My form leans against the waves and rises up like some kind of rogue Neptune.
As a lifelong photographer I am so fascinated by these images I am posting two more – not because I am in them but for how they portray an aspect of our relationship with the elements into which we are born.
We are conceived into water. We are sent involuntarily into a foreign environment and must immediately struggle for balance.
Our swim through this world has begun.
I grew up near the Pacific and almost drowned in it. At age four I was caught in one of those giant waves and pulled under. It was just before I learned how to swim. I struggled with every bit of myself.
Suddenly, I remember thinking, "Why am I fighting this giant wave. I cannot win."

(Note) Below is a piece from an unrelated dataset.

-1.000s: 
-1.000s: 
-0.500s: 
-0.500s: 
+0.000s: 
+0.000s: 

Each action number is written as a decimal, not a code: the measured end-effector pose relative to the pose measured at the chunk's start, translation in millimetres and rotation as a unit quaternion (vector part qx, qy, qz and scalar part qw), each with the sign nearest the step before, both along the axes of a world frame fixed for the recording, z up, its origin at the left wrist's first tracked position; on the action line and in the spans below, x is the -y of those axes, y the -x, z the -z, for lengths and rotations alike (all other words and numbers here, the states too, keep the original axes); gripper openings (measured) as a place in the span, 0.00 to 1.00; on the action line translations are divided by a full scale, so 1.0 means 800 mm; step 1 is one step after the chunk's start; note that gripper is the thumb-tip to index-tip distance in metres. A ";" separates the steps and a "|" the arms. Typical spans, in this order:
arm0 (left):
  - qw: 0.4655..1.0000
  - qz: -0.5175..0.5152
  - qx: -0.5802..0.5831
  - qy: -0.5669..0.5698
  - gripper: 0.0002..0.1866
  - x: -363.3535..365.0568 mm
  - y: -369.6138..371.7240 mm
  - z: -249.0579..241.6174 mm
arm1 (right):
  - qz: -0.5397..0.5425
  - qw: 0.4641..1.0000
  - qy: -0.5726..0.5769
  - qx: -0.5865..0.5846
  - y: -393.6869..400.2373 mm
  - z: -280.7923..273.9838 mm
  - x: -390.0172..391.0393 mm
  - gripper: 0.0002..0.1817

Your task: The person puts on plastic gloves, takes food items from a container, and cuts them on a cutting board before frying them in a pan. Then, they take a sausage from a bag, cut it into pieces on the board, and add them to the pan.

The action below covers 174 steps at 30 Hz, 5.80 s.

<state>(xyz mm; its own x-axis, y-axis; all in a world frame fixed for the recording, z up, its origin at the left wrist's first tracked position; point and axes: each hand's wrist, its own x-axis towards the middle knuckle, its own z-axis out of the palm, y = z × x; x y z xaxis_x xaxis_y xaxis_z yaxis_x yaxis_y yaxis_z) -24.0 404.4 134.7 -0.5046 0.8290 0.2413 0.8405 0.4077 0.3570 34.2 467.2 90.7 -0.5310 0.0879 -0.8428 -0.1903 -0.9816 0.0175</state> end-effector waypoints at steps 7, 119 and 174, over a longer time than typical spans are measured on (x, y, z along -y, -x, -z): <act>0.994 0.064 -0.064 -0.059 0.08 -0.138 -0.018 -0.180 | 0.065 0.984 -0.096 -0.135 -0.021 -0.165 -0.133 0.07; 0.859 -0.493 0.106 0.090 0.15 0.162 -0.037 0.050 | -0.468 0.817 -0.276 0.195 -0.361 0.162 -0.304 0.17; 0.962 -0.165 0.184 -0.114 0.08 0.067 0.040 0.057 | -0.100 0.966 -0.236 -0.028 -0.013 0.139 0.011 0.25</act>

At that moment, I relaxed. The wave held me and I felt an enormous sense of serenity and safety.
My father fished me out and shouted, "You're okay."
But, I already knew that.
Over the last sixty years I have thought every so often of that mysterious experience. There is no use fighting with God. When we surrender, we touch the hem of peace.
Rabindranath Tagore caught this notion. "I dive down into the depth of the ocean of forms," he wrote, "hoping to gain the perfect pearl of the formless./ No more sailing from harbor to harbor with this my weather-beaten boat./…The days are long passed when my sport was to be tossed on waves."

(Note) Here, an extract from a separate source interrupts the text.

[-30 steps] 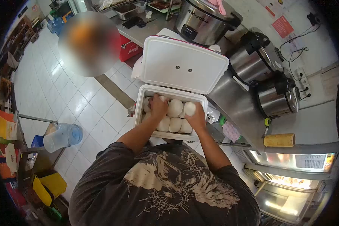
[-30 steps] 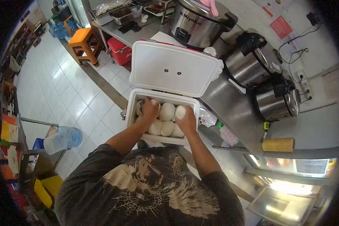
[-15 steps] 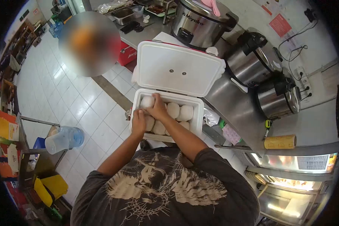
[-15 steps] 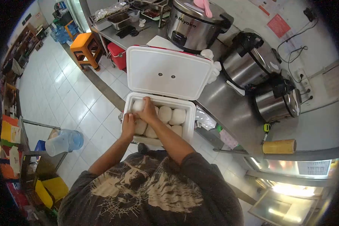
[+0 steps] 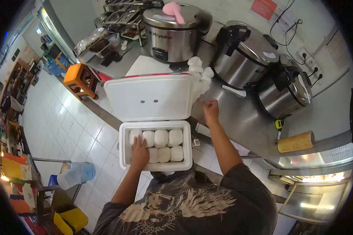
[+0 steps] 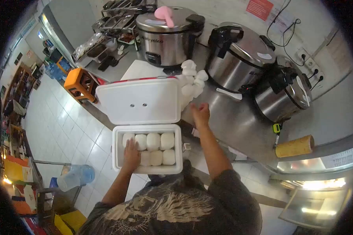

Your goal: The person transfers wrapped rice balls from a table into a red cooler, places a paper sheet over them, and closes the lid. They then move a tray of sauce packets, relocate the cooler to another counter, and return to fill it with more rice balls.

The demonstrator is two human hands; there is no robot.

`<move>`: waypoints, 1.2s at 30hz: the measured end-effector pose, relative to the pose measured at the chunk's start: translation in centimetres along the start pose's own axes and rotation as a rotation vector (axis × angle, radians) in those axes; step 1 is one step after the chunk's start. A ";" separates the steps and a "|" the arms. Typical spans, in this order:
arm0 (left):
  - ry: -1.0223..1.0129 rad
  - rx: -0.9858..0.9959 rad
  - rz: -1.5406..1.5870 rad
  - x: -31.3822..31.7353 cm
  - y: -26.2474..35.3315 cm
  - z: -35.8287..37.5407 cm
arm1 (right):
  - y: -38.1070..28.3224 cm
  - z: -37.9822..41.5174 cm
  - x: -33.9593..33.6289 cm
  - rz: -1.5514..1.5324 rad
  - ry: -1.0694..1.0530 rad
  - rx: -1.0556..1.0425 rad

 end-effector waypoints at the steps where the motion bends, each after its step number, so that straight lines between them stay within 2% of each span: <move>1: 0.018 -0.051 0.055 -0.7 0.8 0.0 | 0.5 -3.2 -0.1 -0.134 -0.052 0.145; 3: 0.049 -0.166 0.165 -1.4 2.1 0.8 | 0.4 -8.4 0.8 -0.296 -0.243 0.438; 4: 0.107 -0.142 0.164 -1.1 2.2 1.4 | -0.1 -10.6 1.6 -0.321 -0.378 0.582; 8: 0.186 -0.164 0.164 -1.1 4.7 4.1 | 0.2 -15.0 10.0 -0.080 -0.145 0.385; 9: 0.192 -0.172 0.174 -1.1 5.4 4.8 | 0.5 -14.8 10.7 -0.095 -0.080 0.361; 11: 0.220 -0.175 0.205 -1.1 6.8 5.4 | 0.7 -15.5 11.2 -0.076 -0.079 0.359; 14: 0.247 -0.185 0.205 -0.2 7.5 6.2 | 0.6 -15.3 10.9 -0.049 -0.195 0.402; 17: 0.259 -0.173 0.210 0.6 7.6 6.4 | 0.4 -14.6 10.9 -0.051 -0.125 0.375; 19: 0.257 -0.168 0.198 1.0 7.7 6.4 | -1.1 -13.1 8.5 0.126 -0.067 0.358; 22: 0.259 -0.147 0.252 0.6 8.8 5.6 | -3.1 -10.7 4.4 0.031 -0.029 0.405; 25: 0.279 -0.153 0.243 0.3 9.0 4.8 | -2.6 -10.1 1.7 0.099 0.075 0.408; 28: 0.347 -0.028 0.168 -0.9 10.1 3.8 | 3.3 -12.4 2.6 -0.108 0.087 0.195; 29: 0.329 -0.113 0.358 -1.1 10.3 3.5 | 4.1 -11.9 2.4 -0.214 0.056 0.134; 31: 0.306 -0.300 0.732 -1.3 11.9 2.3 | 0.8 -6.1 -2.6 -0.540 -0.096 0.036; 33: 0.228 -0.394 1.159 -0.2 13.5 0.5 | -0.2 -1.4 -3.7 -0.605 -0.323 -0.057; 35: 0.181 -0.469 1.714 -0.9 17.9 -1.4 | -3.1 5.3 -5.1 -0.537 -0.570 0.037; 36: 0.101 -0.456 1.867 -0.5 18.9 -2.2 | -3.9 8.5 -5.0 -0.532 -0.670 0.005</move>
Point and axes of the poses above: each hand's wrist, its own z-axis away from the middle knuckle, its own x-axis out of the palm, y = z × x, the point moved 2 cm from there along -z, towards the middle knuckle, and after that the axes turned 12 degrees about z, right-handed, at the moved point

Since the world lacks perfection, the only "perfect pearl" is without form.
On the day I swam alone amid a jumbled sea, the sky roiling, it didn't seem like sport. Instead, I felt myself merging with the elemental strength of a great body.
It was a serious encounter fraught with memories of the travels of my "weather-beaten boat."
Later, I found this line from Victor Hugo: "And you…/ Who fear no shocks,/ Brave foam and lightning, hurricane and clamour."
It's true that I am less afraid than I have ever been. The more I surrender the more of Love's energy flows through my heart.
The forest can be fearful – especially if we are lost in his night. The sea can be terrifying, acutely when we think of drowning or certain sea creatures.
But, I think of nature as kind and I love the passionate energy of her storms.
Mostly, I am in love with the way Walt Whitman spoke of the sea one hundred fifty years ago: "Out of the rolling ocean, the crowd, came a drop…/ Whispering, I love you,…Return in peace to the ocean…I too am part of that ocean, my love – we are not so much separated."